その名前には聞き覚えがある。でも、だってそのお方は。
“ああ。レンブルグ王国、王位継承権第一位。クリスティーナ王女殿下。それがお前の母だ”
ディルの治療が一通り終わり、次にエルは私の治療をしてくれているが、いつもの覇気は全く見られず、その表情はどこか固かった。私におびえているのかもしれない。
当然だ。私が人外の理をもって敵を倒してしまったから。
それはつまり、私が人間でないということの証し。
人間は人あらざるものと戦う歴史を繰り返してきた。

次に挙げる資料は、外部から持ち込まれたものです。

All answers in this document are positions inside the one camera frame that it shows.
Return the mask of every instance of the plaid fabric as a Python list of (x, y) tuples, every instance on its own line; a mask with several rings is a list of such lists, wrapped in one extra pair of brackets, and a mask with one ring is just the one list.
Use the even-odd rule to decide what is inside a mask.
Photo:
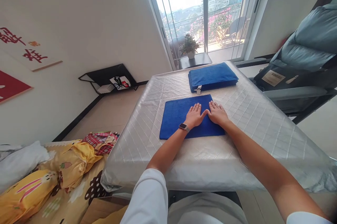
[(99, 133), (89, 133), (84, 137), (82, 142), (89, 143), (91, 146), (96, 148), (98, 144), (105, 142), (105, 139), (110, 135), (111, 132), (99, 132)]
[(108, 141), (108, 142), (105, 143), (105, 144), (102, 144), (102, 145), (99, 147), (99, 149), (98, 149), (96, 155), (102, 156), (102, 155), (104, 155), (104, 154), (109, 154), (109, 153), (111, 152), (111, 150), (113, 149), (113, 146), (116, 144), (117, 140), (118, 140), (118, 135), (117, 135), (117, 133), (111, 133), (111, 134), (109, 135), (109, 137), (107, 138), (107, 141)]
[(95, 149), (97, 156), (109, 154), (118, 140), (118, 135), (111, 132), (89, 133), (83, 142), (89, 143)]

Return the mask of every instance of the potted plant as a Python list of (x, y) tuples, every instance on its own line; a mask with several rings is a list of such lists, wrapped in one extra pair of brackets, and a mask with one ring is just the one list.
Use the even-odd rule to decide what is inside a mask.
[(190, 34), (186, 34), (184, 44), (181, 46), (181, 53), (187, 55), (189, 59), (193, 59), (199, 47), (200, 44), (194, 40), (194, 37)]

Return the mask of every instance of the baseboard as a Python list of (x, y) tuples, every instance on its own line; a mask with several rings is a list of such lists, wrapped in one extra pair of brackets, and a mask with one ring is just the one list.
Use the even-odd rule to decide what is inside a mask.
[(140, 85), (146, 85), (148, 81), (143, 81), (143, 82), (139, 82), (137, 83), (137, 86), (140, 86)]
[[(136, 86), (146, 85), (148, 81), (139, 82)], [(81, 113), (78, 115), (53, 141), (62, 141), (70, 131), (84, 118), (85, 115), (104, 97), (104, 94), (98, 95)]]

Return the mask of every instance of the door frame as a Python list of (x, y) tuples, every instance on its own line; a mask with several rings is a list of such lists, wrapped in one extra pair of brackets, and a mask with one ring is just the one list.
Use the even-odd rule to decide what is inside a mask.
[[(247, 29), (246, 37), (250, 37), (250, 35), (251, 35), (252, 27), (254, 25), (256, 13), (258, 11), (260, 1), (261, 0), (252, 0), (252, 1), (249, 0), (248, 1), (248, 5), (252, 4), (254, 9), (253, 9), (253, 12), (252, 12), (252, 16), (250, 17), (250, 22), (249, 22), (249, 26), (248, 26), (248, 29)], [(158, 4), (157, 4), (157, 0), (150, 0), (150, 4), (153, 6), (153, 10), (154, 10), (155, 17), (156, 17), (156, 20), (157, 20), (156, 22), (157, 22), (157, 25), (158, 25), (158, 31), (160, 32), (160, 36), (161, 36), (161, 38), (164, 42), (165, 49), (168, 53), (168, 57), (169, 57), (169, 60), (170, 60), (170, 63), (171, 63), (171, 67), (173, 68), (173, 70), (179, 70), (178, 67), (176, 67), (175, 64), (174, 64), (171, 48), (170, 48), (170, 45), (169, 45), (169, 41), (166, 37), (166, 33), (165, 33), (163, 21), (162, 21), (161, 16), (160, 16), (160, 11), (159, 11), (159, 7), (158, 7)], [(204, 17), (203, 17), (204, 18), (204, 40), (205, 40), (205, 43), (206, 43), (206, 41), (208, 41), (208, 0), (203, 0), (203, 4), (204, 4), (204, 12), (203, 12), (203, 14), (204, 14)], [(238, 58), (231, 59), (230, 61), (235, 62), (235, 61), (244, 60), (244, 55), (246, 53), (247, 45), (248, 45), (248, 41), (245, 41), (243, 43), (243, 49), (242, 49), (241, 56), (238, 57)]]

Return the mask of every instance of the blue towel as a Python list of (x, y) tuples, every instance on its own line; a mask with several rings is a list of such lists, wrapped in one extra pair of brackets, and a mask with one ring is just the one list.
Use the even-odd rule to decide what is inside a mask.
[[(209, 102), (212, 100), (211, 95), (202, 95), (193, 98), (177, 99), (167, 101), (163, 120), (161, 122), (159, 139), (167, 140), (178, 129), (179, 125), (186, 119), (186, 114), (196, 103), (201, 104), (201, 113), (209, 109)], [(219, 136), (224, 135), (225, 131), (217, 124), (214, 124), (206, 115), (201, 124), (193, 128), (186, 138), (202, 137), (202, 136)]]
[(223, 62), (221, 64), (191, 70), (189, 72), (189, 82), (191, 92), (196, 92), (195, 89), (197, 89), (199, 85), (202, 85), (202, 91), (207, 91), (236, 85), (238, 77), (230, 67)]

いってみれば私はみんなの敵だ。
「あの、治療。終わりました。お姉様」
「うん、ありがとう。エル。助かったよ」
いつものように髪を撫でようとしたとき、エルはパッと身をかわした。
「あ……す、すいません。お姉様。少し、驚いてしまって」
驚いたような、悲し気な、今にも泣きそうな青白い表情のエルはそれだけ言うと目を伏せた。

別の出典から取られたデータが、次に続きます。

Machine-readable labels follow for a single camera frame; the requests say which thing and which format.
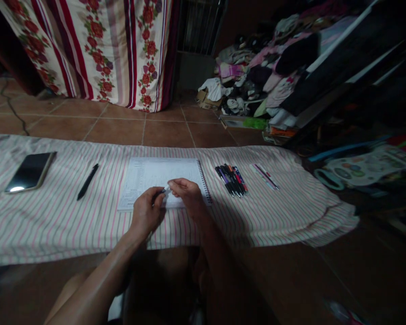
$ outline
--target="orange item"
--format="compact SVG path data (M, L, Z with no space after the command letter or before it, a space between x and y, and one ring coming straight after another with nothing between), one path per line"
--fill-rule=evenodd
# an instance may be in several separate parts
M281 129L277 129L276 127L271 126L271 135L284 136L284 137L291 138L297 132L298 132L297 129L289 128L287 130L281 130Z

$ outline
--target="notebook spiral binding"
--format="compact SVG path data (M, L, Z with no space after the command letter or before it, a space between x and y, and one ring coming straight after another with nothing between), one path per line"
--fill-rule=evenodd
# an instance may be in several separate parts
M209 204L212 204L213 200L211 197L211 193L209 192L208 185L206 184L206 179L204 178L202 163L200 162L200 160L197 160L197 165L198 165L198 169L200 170L200 176L201 176L203 184L204 184L204 193L206 196L206 200L208 201Z

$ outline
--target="spiral notebook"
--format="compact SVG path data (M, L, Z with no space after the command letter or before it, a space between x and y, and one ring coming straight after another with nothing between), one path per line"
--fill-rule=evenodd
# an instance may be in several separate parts
M167 186L167 182L175 178L186 178L198 184L206 205L212 204L212 199L206 186L202 166L195 158L131 158L125 184L121 189L119 212L131 211L136 199L149 187ZM166 192L163 201L166 208L183 208L181 198L176 198L171 191Z

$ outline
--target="curtain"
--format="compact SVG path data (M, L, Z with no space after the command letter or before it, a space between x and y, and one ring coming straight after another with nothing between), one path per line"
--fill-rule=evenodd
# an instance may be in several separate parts
M175 59L172 2L0 0L0 10L57 95L156 112L168 104Z

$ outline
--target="phone screen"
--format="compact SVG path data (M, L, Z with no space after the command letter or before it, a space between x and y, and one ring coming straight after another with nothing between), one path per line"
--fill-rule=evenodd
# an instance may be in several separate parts
M35 187L41 178L44 167L50 156L51 153L40 153L26 156L14 177L6 187L5 192L16 192Z

「ううん。いいよ、気にしないで。ディルの様子はどう」
「はい、今は眠ってます。魔法で骨や組織の再生は終わっていますが、定着までにはあと数日必要です」
ディルの方を見ながらエルが答える。その表情をうかがい知ることはできない。
「あまり動かせない、か。今日はこの近くで野営をしよう。いかがですか、サルヴィオさん」
「うむ。そうするか。……おぬしには色々聞きたいこともできたしの」
「そうですね。私もです。サルヴィオさん」
他人から疎まれるのは慣れている。『忌み子』は常にそうだった。
だけど親しかった人から距離を取られるのは、赤の他人からされるより相当堪えるということを、今まさにひしひしと感じていた。